═══ RECORDED INFORMATION ═══

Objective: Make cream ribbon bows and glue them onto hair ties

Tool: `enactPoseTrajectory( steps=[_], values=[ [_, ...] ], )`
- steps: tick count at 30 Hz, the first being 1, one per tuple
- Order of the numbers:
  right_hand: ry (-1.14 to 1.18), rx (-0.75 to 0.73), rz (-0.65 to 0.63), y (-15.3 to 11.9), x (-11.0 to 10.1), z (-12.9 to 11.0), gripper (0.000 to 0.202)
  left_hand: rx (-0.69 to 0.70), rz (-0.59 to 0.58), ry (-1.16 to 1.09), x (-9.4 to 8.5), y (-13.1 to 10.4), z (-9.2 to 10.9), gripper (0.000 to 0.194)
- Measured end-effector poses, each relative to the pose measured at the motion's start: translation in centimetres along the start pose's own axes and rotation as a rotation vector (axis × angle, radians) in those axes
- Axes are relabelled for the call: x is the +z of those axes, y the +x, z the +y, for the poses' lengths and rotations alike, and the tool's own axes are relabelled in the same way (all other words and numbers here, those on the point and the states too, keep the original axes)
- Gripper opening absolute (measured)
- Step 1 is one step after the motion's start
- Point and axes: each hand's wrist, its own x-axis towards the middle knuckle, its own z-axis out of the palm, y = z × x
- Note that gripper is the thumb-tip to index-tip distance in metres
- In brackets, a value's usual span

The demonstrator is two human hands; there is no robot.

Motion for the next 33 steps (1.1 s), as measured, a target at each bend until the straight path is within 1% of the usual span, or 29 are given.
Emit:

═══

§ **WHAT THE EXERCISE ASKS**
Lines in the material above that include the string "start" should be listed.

§ **YOUR SOLUTION**
- Measured end-effector poses, each relative to the pose measured at the motion's start: translation in centimetres along the start pose's own axes and rotation as a rotation vector (axis × angle, radians) in those axes
- Step 1 is one step after the motion's start

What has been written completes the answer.